Required work
Look through the entries. Copy each line that has the word "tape".
________
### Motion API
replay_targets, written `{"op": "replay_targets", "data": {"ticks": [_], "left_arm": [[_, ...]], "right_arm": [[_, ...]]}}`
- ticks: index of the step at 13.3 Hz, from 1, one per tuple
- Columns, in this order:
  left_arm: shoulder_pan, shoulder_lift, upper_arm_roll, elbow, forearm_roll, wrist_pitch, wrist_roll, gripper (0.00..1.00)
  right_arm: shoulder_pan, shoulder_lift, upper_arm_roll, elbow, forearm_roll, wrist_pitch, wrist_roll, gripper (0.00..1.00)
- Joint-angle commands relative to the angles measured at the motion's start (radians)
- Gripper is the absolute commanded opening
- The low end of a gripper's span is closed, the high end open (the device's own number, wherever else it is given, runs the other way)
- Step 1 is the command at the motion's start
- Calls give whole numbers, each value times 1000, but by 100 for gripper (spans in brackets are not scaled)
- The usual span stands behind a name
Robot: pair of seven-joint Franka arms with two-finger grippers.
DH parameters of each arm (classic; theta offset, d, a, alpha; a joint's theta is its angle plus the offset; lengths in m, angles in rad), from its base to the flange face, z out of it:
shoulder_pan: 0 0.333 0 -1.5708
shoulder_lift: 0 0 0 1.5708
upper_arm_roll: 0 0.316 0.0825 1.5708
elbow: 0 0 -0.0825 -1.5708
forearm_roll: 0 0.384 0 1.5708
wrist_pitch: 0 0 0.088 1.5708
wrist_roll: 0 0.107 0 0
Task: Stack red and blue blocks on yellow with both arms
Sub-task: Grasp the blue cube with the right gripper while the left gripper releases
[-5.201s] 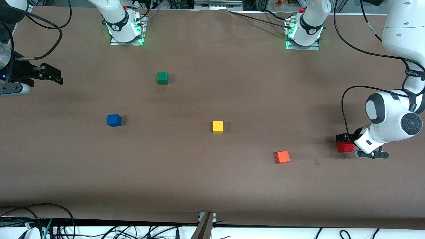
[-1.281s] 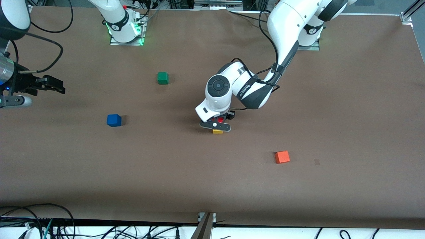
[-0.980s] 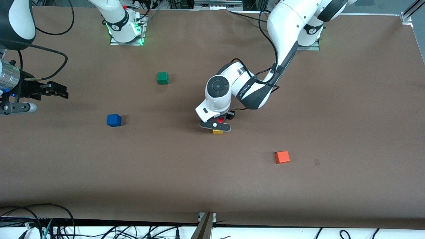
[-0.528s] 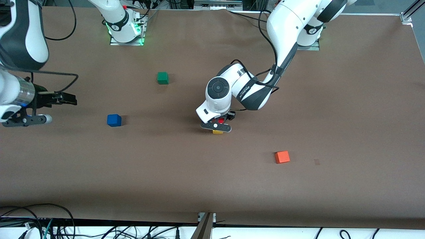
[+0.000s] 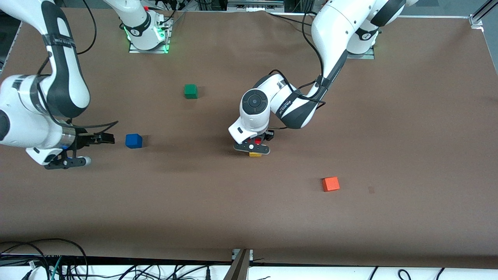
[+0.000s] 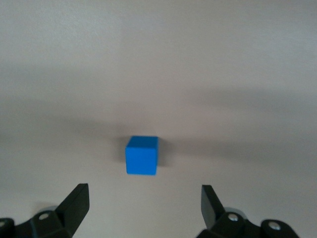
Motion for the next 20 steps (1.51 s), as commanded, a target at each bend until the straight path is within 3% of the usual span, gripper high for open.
{"op": "replay_targets", "data": {"ticks": [1, 5, 6, 7, 12, 15, 17, 20], "left_arm": [[-12, 22, 9, 35, 26, -5, -18, 12], [-12, 23, 15, 36, 26, -5, -18, 13], [-12, 23, 15, 36, 26, -5, -22, 41], [-11, 22, 15, 38, 26, -4, -20, 99], [18, -7, 15, 119, 20, -88, -25, 100], [118, -23, 7, 228, 20, -241, -15, 100], [210, -65, 4, 282, 16, -296, -9, 100], [358, -162, 1, 279, 13, -380, 105, 100]], "right_arm": [[4, -19, 4, -129, 26, 147, -7, 100], [6, -42, 33, -287, 26, 300, -4, 100], [6, -42, 34, -325, 26, 348, -4, 100], [6, -44, 50, -360, 26, 395, -4, 100], [11, -33, 56, -463, 25, 554, -18, 98], [11, -28, 56, -483, 22, 580, -23, 86], [11, -22, 56, -483, 20, 580, -24, 69], [9, -24, 54, -480, 20, 571, -24, 28]]}}
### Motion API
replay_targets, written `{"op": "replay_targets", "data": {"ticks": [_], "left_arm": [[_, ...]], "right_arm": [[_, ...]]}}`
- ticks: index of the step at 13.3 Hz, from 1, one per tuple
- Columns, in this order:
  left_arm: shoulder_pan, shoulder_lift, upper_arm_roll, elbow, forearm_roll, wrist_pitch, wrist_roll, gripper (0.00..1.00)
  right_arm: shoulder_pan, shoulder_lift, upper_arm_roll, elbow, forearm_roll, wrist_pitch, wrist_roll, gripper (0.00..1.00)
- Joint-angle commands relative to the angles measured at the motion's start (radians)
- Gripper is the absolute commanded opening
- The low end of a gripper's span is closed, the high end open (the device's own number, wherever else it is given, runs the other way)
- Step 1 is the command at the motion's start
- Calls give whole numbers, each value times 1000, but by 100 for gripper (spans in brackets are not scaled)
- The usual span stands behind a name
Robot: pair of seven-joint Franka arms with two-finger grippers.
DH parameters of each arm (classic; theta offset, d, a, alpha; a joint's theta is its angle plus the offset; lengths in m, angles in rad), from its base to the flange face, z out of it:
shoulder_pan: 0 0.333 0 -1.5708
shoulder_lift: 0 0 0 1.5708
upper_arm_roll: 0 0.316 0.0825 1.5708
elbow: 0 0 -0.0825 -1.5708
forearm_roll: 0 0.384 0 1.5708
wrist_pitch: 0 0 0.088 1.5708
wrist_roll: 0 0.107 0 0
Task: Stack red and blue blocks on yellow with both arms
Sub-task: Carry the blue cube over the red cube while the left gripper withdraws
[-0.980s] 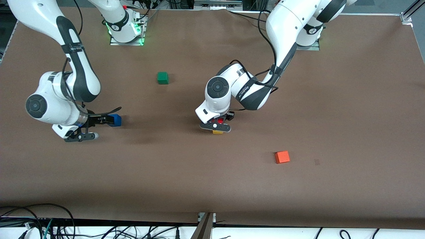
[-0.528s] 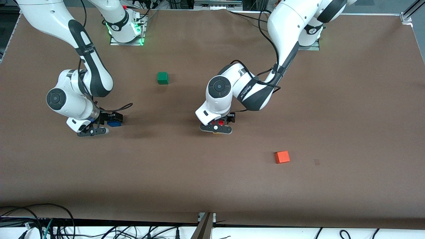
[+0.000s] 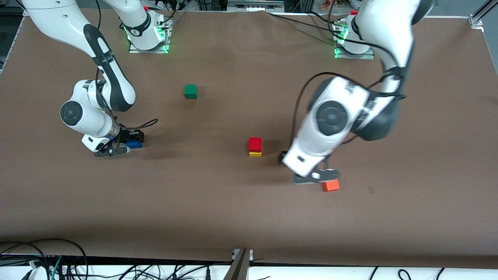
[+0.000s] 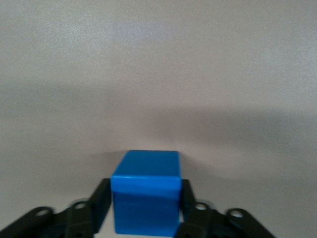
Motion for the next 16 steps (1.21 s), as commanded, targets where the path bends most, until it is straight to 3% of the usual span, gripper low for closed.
{"op": "replay_targets", "data": {"ticks": [1, 3, 5, 8, 10, 13, 16], "left_arm": [[136, -84, -20, -12, 12, -115, 168, 100], [254, -136, -19, -13, -14, -184, 351, 100], [345, -178, -19, -15, -51, -238, 443, 100], [406, -242, -14, -22, -52, -322, 549, 100], [414, -276, -8, -44, -51, -393, 576, 100], [449, -437, -6, -307, -57, -314, 577, 100], [440, -578, -5, -519, -68, -203, 563, 100]], "right_arm": [[-1, -33, 0, -23, 9, 5, -20, 20], [-1, -44, 0, -3, 9, -6, -20, 18], [4, -48, 3, 90, 6, -136, -9, 18], [80, -22, 6, 366, -3, -432, 39, 18], [141, 66, 6, 596, -2, -610, 112, 19], [267, 192, 6, 862, 4, -731, 289, 20], [391, 294, 19, 1031, 12, -726, 525, 20]]}}
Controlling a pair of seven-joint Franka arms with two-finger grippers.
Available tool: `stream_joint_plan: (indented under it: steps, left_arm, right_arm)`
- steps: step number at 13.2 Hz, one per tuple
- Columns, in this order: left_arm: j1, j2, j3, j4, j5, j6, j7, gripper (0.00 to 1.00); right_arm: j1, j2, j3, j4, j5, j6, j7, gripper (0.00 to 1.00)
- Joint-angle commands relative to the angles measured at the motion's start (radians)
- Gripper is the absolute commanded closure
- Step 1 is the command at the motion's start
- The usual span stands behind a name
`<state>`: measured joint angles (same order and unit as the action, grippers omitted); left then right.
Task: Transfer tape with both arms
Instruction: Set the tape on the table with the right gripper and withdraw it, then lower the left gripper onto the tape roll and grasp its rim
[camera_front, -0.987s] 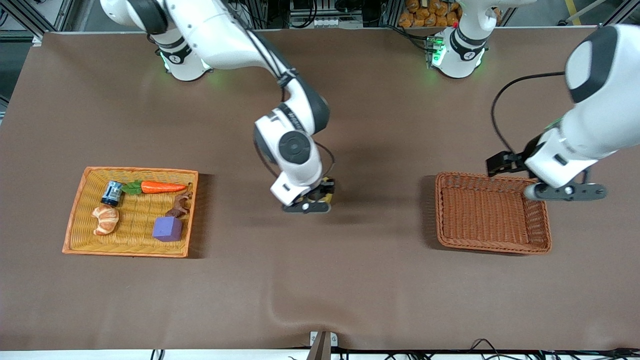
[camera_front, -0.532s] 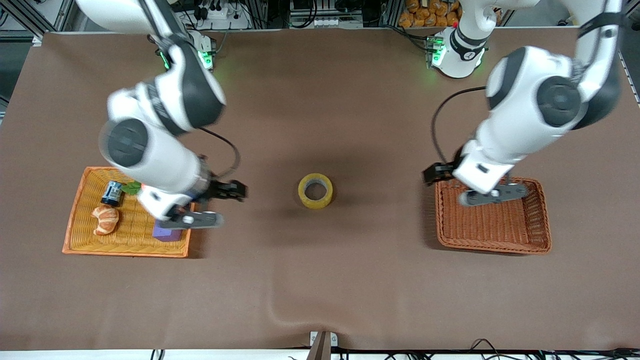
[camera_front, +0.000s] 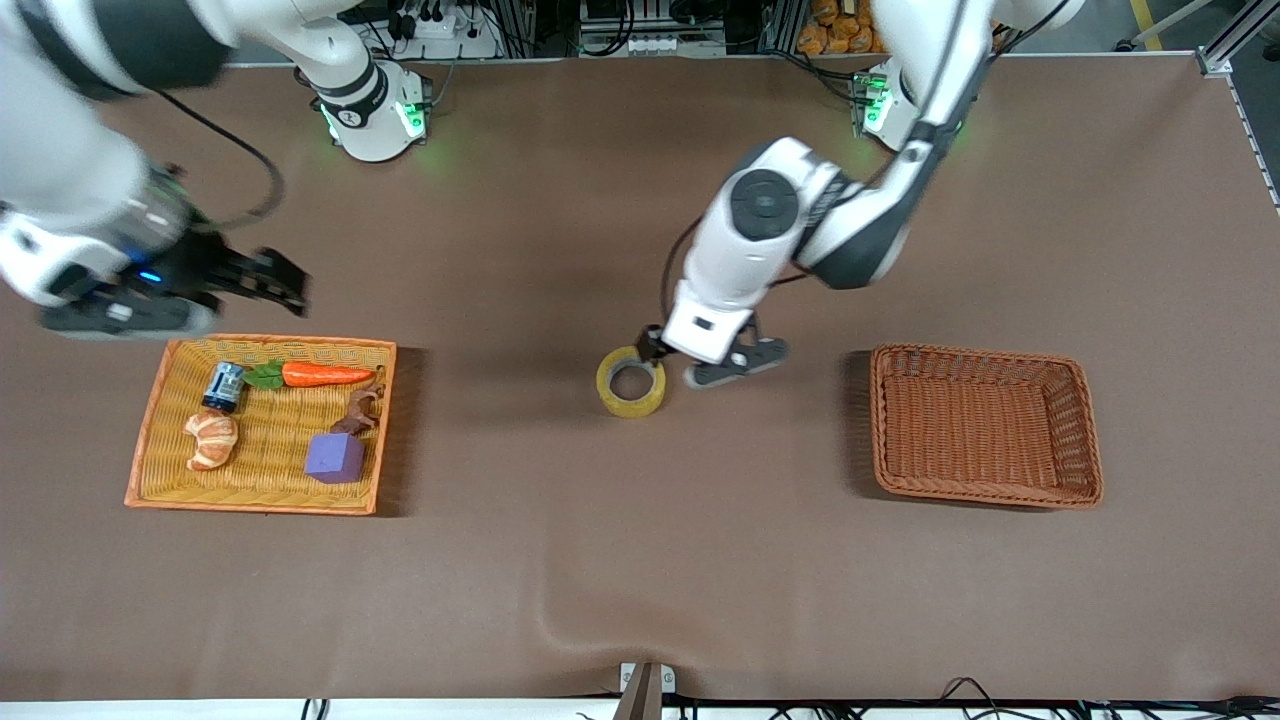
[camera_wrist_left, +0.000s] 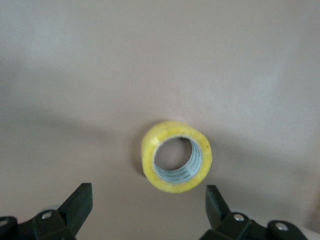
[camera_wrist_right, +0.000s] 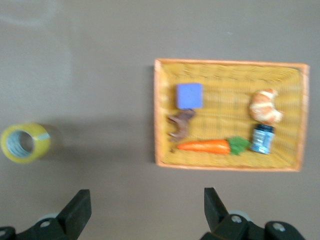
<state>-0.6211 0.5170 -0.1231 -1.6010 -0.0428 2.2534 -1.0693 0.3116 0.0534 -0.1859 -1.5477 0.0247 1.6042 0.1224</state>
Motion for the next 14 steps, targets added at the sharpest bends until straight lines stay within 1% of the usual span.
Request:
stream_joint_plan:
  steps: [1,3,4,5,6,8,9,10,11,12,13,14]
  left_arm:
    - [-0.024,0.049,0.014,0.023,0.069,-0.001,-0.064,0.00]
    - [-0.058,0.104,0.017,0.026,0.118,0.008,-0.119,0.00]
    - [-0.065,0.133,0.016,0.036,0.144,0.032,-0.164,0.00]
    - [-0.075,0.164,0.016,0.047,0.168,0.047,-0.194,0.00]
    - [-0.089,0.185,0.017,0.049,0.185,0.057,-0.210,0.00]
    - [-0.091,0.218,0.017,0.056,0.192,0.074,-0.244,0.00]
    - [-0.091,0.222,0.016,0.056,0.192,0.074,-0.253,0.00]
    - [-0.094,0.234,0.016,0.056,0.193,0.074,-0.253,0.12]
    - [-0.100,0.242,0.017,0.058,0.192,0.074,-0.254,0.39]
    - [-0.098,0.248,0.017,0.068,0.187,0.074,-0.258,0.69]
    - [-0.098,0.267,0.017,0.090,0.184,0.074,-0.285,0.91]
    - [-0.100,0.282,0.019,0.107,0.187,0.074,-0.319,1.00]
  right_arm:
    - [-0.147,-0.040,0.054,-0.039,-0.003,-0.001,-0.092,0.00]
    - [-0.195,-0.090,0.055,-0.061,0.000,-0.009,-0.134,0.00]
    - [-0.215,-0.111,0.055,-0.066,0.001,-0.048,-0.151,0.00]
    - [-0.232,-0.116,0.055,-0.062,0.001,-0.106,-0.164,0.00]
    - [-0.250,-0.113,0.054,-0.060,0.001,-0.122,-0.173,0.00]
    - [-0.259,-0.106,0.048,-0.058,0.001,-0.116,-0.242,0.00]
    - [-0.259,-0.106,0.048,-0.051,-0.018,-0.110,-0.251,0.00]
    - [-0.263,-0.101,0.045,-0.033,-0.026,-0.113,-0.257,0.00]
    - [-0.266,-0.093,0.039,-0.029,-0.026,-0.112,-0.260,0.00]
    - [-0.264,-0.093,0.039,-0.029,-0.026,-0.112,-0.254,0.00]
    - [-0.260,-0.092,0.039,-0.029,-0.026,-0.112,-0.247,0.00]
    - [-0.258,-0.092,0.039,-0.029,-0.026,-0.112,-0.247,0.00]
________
The answer
Task: Transfer tape with both arms
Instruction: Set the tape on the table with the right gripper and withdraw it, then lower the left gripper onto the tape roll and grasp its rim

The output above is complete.